Problem statement:
Precisely the lines from the one with "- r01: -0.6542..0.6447" through the end of the data, both included, must make up the response, each restated word for word.

The data below:

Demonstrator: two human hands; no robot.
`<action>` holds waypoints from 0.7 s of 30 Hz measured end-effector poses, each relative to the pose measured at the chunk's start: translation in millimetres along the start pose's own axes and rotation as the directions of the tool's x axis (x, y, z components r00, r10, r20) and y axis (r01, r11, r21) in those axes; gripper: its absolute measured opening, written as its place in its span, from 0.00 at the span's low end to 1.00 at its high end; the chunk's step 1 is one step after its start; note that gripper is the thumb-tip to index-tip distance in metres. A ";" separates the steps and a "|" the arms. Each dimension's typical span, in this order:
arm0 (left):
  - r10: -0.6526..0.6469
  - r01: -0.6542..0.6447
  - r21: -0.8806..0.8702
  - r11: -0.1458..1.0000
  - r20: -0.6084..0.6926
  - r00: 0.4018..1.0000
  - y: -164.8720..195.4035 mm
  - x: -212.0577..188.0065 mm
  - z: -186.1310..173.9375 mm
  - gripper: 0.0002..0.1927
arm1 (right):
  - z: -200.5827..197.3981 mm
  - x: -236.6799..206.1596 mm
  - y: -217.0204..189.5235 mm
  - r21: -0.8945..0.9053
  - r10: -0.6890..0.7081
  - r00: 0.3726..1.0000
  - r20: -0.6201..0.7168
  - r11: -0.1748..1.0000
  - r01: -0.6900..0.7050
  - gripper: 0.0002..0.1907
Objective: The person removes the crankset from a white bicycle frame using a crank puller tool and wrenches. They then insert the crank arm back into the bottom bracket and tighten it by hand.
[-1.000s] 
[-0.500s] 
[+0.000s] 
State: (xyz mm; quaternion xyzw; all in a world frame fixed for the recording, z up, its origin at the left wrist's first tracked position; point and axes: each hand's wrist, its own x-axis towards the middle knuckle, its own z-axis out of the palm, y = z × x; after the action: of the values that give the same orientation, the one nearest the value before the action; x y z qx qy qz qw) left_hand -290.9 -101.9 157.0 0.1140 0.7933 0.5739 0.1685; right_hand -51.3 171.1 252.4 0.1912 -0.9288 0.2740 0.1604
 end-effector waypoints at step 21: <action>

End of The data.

Response to the task:
  - r01: -0.6542..0.6447
  - r21: -0.8806..0.8702
  - r11: -0.1458..1.0000
  - r20: -0.6084..0.6926
  - r00: 0.4018..1.0000
  - y: -164.8720..195.4035 mm
  - x: -212.0577..188.0065 mm
  - z: -186.1310..173.9375 mm
  - gripper: 0.0002..0.1927
arm1 (right):
  - z: -200.5827..197.3981 mm
  - x: -236.6799..206.1596 mm
  - y: -217.0204..189.5235 mm
  - r21: -0.8945..0.9053
  - r10: -0.6890..0.7081
  - r00: 0.3726..1.0000
  - r20: -0.6201..0.7168
  - r11: -0.1748..1.0000
  - r01: -0.6900..0.7050
  - gripper: 0.0002..0.1907
Objective: The person removes the crankset from a white bicycle frame using a crank puller tool and wrenches. They then insert the crank arm back into the bottom bracket and tighten it by hand.
[-1.000s] 
[-0.500s] 
[+0.000s] 
State: (xyz mm; quaternion xyzw; all in a world frame fixed for the recording, z up, its origin at the left wrist's first tracked position; point and axes: each hand's wrist, its own x-axis towards the middle knuckle, its own z-axis out of the palm, y = z × x; after the action: of the values that give the same orientation, the one nearest the value before the action; x y z qx qy qz qw) left_hand -290.9 -101.9 157.0 0.1140 0.7933 0.5739 0.1685; right_hand -51.3 171.1 252.4 0.1912 -0.9288 0.2740 0.1604
 end-effector waypoints at step 21: <action>

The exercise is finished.